However, what this has meant is that central banks around the world–including the RBI–have had to increase their interest rates sharply. Last week, the US Federal Reserve raised interest rates for the fourth consecutive time by 75 basis points (bps). The Bank of England, too, last week raised its rates by the largest amount in 30 years, and the European Central Bank raised rates by 75 bps in October (the same as in September). For the uninitiated, a basis point is a standard measure for interest rates and other percentages. So, 75 basis points means 0.75 per cent and 100 basis points equals 1 per cent.
The RBI, for its part, has raised rates by 190 bps across four hikes since April 2022. The global scenario and persistent inflation mean that some hikes are likely in the near future as well, though not as drastic. What this means is that loans have been made more expensive, while deposits have become more remunerative. In other words, it is increasingly a good time to put money in the bank and an increasingly costly affair to take a loan.
So, taken together, what do we have? Banks are finding that their avenues for lending are more curtailed than they used to be since corporate loans are no longer a focus area. Instead, they are focussing on personal loans. Banks also have comfortable liquidity, so they have the funds to lend. However, interest rates are rising and loans are becoming more expensive. With incomes still strained, those who would usually take personal loans will increasingly be feeling the pinch of higher interest rates and the attraction of leaving money in the bank.

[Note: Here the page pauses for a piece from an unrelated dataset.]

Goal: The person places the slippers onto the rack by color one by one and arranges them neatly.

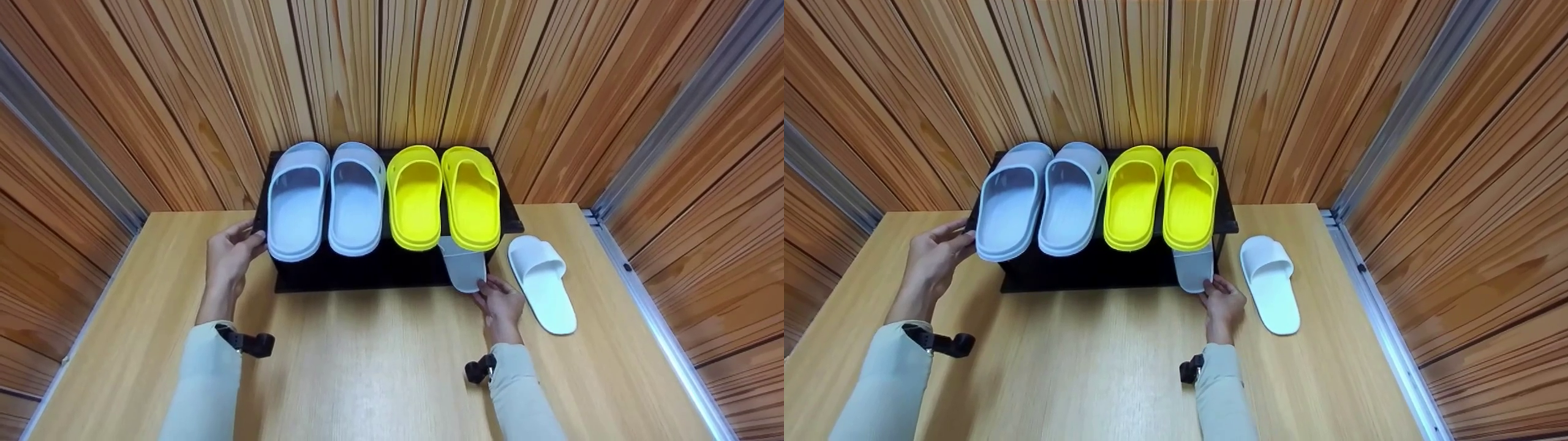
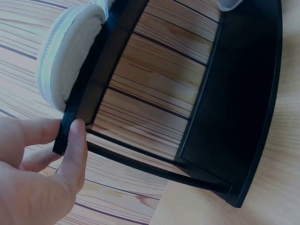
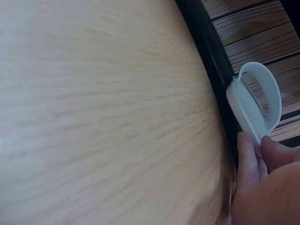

Unfortunately, there’s no visible way out of this conundrum. Growth isn’t strong enough to encourage corporates to go back to taking bank loans, and inflation isn’t going anywhere, so interest rates will remain high. This means the engine of private consumption won’t fire any time soon. This is dismal news for the Indian economy. Hopefully, finance minister Nirmala Sitharaman and her team can think of something innovative in the upcoming Budget.
Views are personal.
(Edited by Humra Laeeq)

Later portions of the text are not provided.